* [DIRECTIONS FOR THIS TASK]:
An image-free reproduction of the data below is needed: print it exactly.

* [INFORMATION PROVIDED]:
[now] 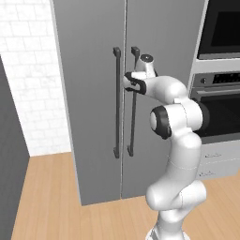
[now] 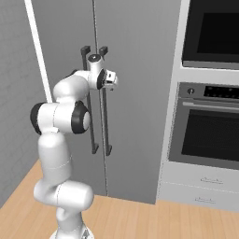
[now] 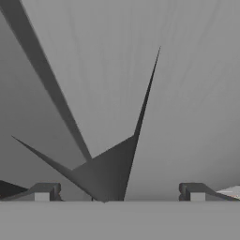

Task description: Grab a lemon wedge from the fridge and one ice cube from the ice bowl, and put them in the glass of lemonade.

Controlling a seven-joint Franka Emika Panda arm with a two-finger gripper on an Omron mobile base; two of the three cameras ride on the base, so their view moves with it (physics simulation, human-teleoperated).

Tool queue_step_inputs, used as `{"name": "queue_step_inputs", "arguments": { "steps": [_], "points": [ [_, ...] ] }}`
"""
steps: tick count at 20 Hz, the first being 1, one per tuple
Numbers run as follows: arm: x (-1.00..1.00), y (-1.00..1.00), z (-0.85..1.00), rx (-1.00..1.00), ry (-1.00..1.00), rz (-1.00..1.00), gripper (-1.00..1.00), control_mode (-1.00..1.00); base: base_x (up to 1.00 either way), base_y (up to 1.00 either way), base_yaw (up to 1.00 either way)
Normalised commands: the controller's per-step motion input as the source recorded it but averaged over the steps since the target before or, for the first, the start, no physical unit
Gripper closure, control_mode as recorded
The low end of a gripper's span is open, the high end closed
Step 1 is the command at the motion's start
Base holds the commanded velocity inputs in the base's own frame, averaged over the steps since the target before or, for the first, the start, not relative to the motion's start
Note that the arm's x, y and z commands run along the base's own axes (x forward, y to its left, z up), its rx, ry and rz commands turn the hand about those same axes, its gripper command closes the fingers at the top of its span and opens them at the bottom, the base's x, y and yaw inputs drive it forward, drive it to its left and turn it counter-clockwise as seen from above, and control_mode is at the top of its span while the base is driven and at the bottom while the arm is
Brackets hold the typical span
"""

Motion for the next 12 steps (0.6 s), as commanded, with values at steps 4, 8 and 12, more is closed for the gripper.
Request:
{"name": "queue_step_inputs", "arguments": {
  "steps": [4,8,12],
  "points": [
    [0.30,0.03,-0.29,0.00,-0.03,0.00,-1.00,-1.00,0.00,0.00,0.00],
    [0.35,0.06,-0.27,0.00,-0.04,0.00,-1.00,-1.00,0.00,0.00,0.00],
    [0.26,0.07,-0.36,0.00,-0.10,0.00,-1.00,-1.00,0.00,0.00,0.00]
  ]
}}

* [EXERCISE OUTPUT]:
[now] 
[now] 
[now] 

Task description: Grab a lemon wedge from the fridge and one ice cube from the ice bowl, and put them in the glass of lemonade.

Controlling a seven-joint Franka Emika Panda arm with a two-finger gripper on an Omron mobile base; two of the three cameras ride on the base, so their view moves with it (physics simulation, human-teleoperated).

Tool queue_step_inputs, used as `{"name": "queue_step_inputs", "arguments": { "steps": [_], "points": [ [_, ...] ] }}`
"""
steps: tick count at 20 Hz, the first being 1, one per tuple
Numbers run as follows: arm: x (-1.00..1.00), y (-1.00..1.00), z (-0.85..1.00), rx (-1.00..1.00), ry (-1.00..1.00), rz (-1.00..1.00), gripper (-1.00..1.00), control_mode (-1.00..1.00); base: base_x (up to 1.00 either way), base_y (up to 1.00 either way), base_yaw (up to 1.00 either way)
Normalised commands: the controller's per-step motion input as the source recorded it but averaged over the steps since the target before or, for the first, the start, no physical unit
Gripper closure, control_mode as recorded
The low end of a gripper's span is open, the high end closed
Step 1 is the command at the motion's start
Base holds the commanded velocity inputs in the base's own frame, averaged over the steps since the target before or, for the first, the start, not relative to the motion's start
Note that the arm's x, y and z commands run along the base's own axes (x forward, y to its left, z up), its rx, ry and rz commands turn the hand about those same axes, its gripper command closes the fingers at the top of its span and opens them at the bottom, the base's x, y and yaw inputs drive it forward, drive it to its left and turn it counter-clockwise as seen from above, and control_mode is at the top of its span while the base is driven and at the bottom while the arm is
Brackets hold the typical span
"""

Motion for the next 12 steps (0.6 s), as commanded, with values at steps 4, 8 and 12, more is closed for the gripper.
Request:
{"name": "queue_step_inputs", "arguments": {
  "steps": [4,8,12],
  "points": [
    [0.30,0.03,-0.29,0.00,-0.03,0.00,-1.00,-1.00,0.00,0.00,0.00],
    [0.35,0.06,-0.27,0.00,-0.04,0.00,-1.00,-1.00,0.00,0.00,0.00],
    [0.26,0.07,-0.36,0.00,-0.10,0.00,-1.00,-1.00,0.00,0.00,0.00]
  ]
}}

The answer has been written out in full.